Nor did it satisfy Alireza Allahyari, who has been waiting for their visa for 18 months.
“There’s no clear explanation or time line [on visa process for PhD students],” said Mr Allahyari, who said he approached several academic groups to seek help, only to find many were not unsure about the visa processes.
Mr Allahyari’s supervisor, David Beattie, said before recruiting students, their projects had to go through clearance checks via the Australian Research Council (ARC), a government entity for research grants.
After the grants were approved, Professor Beattie then began recruiting student candidates across the world.
“The reason that we’ve recruited [Mr Allahyari] is because they have the expertise that we need for the project they have. We interviewed them. They were trained by a scientist that we know,” said Professor Beattie.
“It just so happens that [Mr Allahyari is] based in Iran, and we’ve been caught up in this dramatically overlong process of approval that I can’t see any reason why it’s been so long.”
A spokesperson for the ARC told the ABC that all research grants were given a final date for commencement.
The time frame can be shorter than the visa delays that these PhD students are experiencing, as it is “typically either by 12 months from the Project initialisation date or a specified date as per the Grant Agreement”.
When asked about its response to visa delays against international PhD students, the spokesperson said ARC funding was provided “to the Administering Organisation (University), not to individual researchers”.
“Visa processing times are a matter for the Department of Home Affairs,” it said.
A spokesperson from the Department of Home Affairs said the Department “does not comment on individual cases” when asked about the visa applications of Mr Allahyari and Ms Mirabi.
“Median processing times for Student visa across all sectors in March 2023 is 15 days, 69.4 per cent lower than the 49 days in December 2022,” the spokesperson said.
Sector proposes more visa options for STEM researchers
Vicki Thomson, the chief executive of Group of Eight, which comprises Australia’s leading research universities, said she disagreed that students from certain countries were targeted.
But she acknowledges that PhD students — especially those from STEM disciplines — have suffered from lengthy visa delays that could potentially damage Australia’s research profile.
“It’s not acceptable for some students to be awaiting a decision for a year or more, and they basically are putting their lives on hold,” Ms Thomson said.
She also said the long visa delays for overseas STEM researchers was “a global issue of heightened security checks” in research communities, and Australia was actually “in front of the game” compared to its competitors such as the UK.

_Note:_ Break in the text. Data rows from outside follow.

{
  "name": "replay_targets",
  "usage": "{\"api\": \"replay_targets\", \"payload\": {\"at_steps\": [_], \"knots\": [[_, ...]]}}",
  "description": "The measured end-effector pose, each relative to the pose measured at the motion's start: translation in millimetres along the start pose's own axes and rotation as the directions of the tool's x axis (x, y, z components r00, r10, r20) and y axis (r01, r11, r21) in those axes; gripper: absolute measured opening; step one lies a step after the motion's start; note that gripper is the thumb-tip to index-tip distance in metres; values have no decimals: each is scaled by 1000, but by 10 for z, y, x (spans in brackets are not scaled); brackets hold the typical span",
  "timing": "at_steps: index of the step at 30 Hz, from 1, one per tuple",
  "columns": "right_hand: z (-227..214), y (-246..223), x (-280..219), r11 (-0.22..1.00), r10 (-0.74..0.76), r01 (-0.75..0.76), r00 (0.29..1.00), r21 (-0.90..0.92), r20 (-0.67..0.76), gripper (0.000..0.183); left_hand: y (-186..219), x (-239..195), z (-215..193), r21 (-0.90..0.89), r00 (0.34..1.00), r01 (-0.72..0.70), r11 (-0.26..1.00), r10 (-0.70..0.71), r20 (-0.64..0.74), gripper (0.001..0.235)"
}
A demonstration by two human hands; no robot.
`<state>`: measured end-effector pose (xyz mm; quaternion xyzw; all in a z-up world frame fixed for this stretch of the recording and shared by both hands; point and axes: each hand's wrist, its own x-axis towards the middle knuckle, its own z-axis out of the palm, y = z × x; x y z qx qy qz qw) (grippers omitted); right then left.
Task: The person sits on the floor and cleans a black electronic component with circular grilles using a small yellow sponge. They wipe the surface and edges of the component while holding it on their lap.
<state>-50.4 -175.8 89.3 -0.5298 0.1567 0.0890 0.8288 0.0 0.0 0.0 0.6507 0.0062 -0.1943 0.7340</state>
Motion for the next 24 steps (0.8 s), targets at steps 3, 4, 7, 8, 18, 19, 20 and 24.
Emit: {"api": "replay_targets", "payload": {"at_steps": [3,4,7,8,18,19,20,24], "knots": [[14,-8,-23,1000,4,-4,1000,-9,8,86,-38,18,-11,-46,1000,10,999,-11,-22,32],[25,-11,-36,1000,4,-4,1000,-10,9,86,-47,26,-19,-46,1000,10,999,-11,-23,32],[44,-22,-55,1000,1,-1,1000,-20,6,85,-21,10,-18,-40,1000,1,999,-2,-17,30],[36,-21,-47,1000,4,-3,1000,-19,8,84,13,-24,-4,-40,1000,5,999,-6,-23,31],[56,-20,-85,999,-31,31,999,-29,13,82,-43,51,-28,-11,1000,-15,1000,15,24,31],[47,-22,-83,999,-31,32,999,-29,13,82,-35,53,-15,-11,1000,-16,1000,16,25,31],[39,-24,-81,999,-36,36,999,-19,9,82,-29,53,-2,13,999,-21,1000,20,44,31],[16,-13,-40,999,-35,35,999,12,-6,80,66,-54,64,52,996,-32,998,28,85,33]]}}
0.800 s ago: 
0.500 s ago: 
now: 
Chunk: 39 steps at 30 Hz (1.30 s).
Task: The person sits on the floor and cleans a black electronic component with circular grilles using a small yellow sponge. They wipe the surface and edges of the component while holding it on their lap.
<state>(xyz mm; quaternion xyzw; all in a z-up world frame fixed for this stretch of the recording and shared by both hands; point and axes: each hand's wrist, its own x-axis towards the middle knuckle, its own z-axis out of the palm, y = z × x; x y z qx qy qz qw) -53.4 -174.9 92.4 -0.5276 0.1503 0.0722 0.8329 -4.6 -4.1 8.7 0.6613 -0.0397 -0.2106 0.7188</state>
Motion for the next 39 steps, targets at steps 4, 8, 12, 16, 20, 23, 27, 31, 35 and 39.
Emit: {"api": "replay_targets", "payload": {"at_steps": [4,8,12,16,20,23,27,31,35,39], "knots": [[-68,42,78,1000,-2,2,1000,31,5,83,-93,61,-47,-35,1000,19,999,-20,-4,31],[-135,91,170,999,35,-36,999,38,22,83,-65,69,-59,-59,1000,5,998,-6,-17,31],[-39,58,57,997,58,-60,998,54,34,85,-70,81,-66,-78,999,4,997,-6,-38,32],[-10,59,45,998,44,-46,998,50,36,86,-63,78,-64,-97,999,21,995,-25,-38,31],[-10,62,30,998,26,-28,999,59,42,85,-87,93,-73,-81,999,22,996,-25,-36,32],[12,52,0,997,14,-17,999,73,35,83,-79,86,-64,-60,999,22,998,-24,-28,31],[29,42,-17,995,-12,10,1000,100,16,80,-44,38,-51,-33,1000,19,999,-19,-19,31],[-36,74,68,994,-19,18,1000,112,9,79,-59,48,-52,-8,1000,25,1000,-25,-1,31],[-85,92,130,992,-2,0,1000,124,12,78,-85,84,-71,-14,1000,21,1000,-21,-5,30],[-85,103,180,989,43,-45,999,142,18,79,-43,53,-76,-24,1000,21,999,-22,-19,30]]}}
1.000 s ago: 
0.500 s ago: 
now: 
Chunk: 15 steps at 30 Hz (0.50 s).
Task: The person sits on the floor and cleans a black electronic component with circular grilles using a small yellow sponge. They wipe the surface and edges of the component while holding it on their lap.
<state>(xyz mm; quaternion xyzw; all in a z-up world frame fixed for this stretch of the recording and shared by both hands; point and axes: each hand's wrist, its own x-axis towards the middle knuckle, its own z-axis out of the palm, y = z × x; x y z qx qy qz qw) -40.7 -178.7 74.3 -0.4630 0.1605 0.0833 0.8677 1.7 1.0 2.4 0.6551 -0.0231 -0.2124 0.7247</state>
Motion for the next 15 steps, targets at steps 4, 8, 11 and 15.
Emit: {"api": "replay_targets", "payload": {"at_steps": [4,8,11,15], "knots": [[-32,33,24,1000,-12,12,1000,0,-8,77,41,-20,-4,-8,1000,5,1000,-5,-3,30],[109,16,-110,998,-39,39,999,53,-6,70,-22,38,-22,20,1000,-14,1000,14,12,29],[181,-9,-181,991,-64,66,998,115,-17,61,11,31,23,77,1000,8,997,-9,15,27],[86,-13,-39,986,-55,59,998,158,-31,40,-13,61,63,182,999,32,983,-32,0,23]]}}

“But at the end of the day, it is the government’s decision,” Ms Thomson said. “What we would say is could you make that decision perhaps in a quicker time frame.”

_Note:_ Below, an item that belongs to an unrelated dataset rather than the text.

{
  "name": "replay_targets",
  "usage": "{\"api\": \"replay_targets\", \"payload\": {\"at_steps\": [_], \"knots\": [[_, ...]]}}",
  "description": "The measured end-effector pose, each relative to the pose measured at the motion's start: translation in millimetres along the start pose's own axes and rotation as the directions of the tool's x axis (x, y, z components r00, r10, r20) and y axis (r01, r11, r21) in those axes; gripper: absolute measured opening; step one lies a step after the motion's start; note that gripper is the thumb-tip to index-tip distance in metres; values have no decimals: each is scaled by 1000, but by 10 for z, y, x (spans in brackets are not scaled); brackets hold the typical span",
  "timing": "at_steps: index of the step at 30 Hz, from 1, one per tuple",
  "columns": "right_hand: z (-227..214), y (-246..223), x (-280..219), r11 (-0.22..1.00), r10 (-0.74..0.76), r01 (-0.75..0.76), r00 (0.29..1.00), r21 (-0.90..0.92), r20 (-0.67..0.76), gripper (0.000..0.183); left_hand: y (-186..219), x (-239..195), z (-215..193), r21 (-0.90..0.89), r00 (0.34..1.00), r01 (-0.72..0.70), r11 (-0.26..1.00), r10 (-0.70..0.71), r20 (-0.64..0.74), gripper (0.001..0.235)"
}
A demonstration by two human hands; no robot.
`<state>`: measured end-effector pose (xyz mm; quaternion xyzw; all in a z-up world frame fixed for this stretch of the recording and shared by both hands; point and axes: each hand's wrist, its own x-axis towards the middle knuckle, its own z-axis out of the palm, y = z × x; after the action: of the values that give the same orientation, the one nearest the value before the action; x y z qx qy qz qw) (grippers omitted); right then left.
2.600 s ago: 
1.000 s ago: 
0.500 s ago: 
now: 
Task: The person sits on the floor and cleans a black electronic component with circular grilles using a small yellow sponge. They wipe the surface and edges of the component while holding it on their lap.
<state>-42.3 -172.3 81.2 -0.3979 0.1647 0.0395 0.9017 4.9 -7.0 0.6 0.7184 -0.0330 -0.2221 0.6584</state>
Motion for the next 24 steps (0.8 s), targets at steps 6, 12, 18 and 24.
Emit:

But Australia is also in an era that needs highly skilled STEM workers from overseas to meet its needs.
Government data shows that since 2016, Australia’s highly skilled STEM workforce has been heavily relying on migrant workers, with almost six in 10 university-qualified STEM workers in Australia being born overseas.
Meanwhile, Australia is projected to face a shortage of 200,000 engineers by 2040 if governments and industries do not “take urgent action”, according to a March report by Professionals Australia.
And with Australia acquiring nuclear submarines through the AUKUS alliance, the country is being warned about lacking the people with critical skills to operate and further develop the nuclear sector.
Ms Thomson, who is involved in discussions about research collaboration for AUKUS, said it was time for the federal government to consider a high-potential-individual visa for young STEM researchers in areas of critical needs so their applications can be fast-tracked.
“[We need] a process where we can fast-track, but without losing the integrity of our security checks, so that we can work across countries in those global research challenges,” she said.
“Because research doesn’t just happen, you know, in a little country by itself.”
In May’s federal budget, the Albanese government announced an extra $660 million in funding to improve visa processing times and reduce visa backlogs.